-- Exercise brief --
Go through the records below and report each line with "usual" in it.

-- Materials provided --
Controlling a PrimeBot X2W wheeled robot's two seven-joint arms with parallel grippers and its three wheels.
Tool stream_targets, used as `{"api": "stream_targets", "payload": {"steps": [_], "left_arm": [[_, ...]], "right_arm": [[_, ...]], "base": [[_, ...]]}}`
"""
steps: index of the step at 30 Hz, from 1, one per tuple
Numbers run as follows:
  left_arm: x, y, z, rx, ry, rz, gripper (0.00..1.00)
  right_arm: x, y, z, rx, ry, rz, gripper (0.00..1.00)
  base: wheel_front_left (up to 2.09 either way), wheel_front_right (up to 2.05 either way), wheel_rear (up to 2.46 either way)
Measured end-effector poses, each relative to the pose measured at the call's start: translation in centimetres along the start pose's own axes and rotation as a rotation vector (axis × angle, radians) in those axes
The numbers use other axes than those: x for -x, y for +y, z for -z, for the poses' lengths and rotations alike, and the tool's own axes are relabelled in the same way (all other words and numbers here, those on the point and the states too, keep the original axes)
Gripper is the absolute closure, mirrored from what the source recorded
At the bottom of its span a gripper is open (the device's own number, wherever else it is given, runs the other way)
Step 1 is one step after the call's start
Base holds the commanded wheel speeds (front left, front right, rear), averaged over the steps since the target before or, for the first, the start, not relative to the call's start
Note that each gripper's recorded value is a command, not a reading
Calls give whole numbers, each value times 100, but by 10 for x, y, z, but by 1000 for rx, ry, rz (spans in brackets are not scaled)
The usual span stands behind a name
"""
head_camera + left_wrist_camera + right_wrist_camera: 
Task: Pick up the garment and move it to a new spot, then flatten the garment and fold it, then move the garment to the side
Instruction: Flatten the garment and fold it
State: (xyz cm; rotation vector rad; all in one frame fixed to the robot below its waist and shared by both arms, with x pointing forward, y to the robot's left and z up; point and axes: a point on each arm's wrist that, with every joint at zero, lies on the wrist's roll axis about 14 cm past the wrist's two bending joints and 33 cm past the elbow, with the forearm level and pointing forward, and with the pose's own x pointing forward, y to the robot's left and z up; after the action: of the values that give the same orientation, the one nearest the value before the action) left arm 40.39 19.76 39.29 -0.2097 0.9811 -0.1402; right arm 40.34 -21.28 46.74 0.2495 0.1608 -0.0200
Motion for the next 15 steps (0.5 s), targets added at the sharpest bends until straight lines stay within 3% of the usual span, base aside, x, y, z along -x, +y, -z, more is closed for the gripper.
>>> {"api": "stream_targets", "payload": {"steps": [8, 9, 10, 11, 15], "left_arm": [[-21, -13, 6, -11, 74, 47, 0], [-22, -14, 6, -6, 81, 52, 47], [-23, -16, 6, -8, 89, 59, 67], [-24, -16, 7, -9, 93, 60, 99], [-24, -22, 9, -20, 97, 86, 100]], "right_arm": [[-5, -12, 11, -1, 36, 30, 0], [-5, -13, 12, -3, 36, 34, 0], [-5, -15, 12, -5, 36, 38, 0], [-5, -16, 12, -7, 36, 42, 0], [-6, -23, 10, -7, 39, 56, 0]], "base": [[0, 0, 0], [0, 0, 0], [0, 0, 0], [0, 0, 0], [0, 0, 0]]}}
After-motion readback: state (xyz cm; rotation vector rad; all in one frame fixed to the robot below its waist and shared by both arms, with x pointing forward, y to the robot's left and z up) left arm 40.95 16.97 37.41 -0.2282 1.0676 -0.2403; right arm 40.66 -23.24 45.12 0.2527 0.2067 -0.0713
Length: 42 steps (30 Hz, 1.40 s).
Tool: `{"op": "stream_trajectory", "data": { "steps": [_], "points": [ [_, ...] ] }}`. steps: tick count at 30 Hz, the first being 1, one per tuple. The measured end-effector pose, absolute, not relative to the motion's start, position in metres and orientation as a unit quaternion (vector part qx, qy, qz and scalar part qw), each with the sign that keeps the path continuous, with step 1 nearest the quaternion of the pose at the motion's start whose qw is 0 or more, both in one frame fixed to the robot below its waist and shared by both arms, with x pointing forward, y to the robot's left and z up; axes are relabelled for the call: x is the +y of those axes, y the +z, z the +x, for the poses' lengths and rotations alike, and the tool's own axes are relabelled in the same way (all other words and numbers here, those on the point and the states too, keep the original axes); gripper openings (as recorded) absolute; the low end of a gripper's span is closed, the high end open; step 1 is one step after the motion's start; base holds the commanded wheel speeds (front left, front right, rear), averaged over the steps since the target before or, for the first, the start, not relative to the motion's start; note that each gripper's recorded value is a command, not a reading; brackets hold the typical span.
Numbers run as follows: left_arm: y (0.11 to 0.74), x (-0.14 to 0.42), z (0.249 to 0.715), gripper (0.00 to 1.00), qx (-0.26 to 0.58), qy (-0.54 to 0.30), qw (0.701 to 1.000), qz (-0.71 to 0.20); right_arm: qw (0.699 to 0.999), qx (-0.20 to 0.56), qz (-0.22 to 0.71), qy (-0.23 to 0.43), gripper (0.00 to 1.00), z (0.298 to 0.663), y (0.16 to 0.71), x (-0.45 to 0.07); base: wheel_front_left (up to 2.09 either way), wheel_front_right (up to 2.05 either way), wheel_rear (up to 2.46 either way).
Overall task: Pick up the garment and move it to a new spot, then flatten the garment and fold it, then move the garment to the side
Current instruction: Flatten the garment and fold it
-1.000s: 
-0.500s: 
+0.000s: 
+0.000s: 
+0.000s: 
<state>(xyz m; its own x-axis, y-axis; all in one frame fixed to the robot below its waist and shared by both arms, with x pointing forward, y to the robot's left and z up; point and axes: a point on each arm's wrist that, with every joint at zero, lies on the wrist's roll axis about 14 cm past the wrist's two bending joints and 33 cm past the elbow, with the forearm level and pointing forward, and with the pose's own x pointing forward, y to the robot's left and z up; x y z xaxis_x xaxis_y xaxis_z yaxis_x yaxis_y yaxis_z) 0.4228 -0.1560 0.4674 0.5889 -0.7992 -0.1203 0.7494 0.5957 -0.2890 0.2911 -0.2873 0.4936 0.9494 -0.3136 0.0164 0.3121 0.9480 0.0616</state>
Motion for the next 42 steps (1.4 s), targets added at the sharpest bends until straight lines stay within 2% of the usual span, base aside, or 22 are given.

-- Response to this task --
The usual span stands behind a name
Motion for the next 15 steps (0.5 s), targets added at the sharpest bends until straight lines stay within 3% of the usual span, base aside, x, y, z along -x, +y, -z, more is closed for the gripper.
Motion for the next 42 steps (1.4 s), targets added at the sharpest bends until straight lines stay within 2% of the usual span, base aside, or 22 are given.

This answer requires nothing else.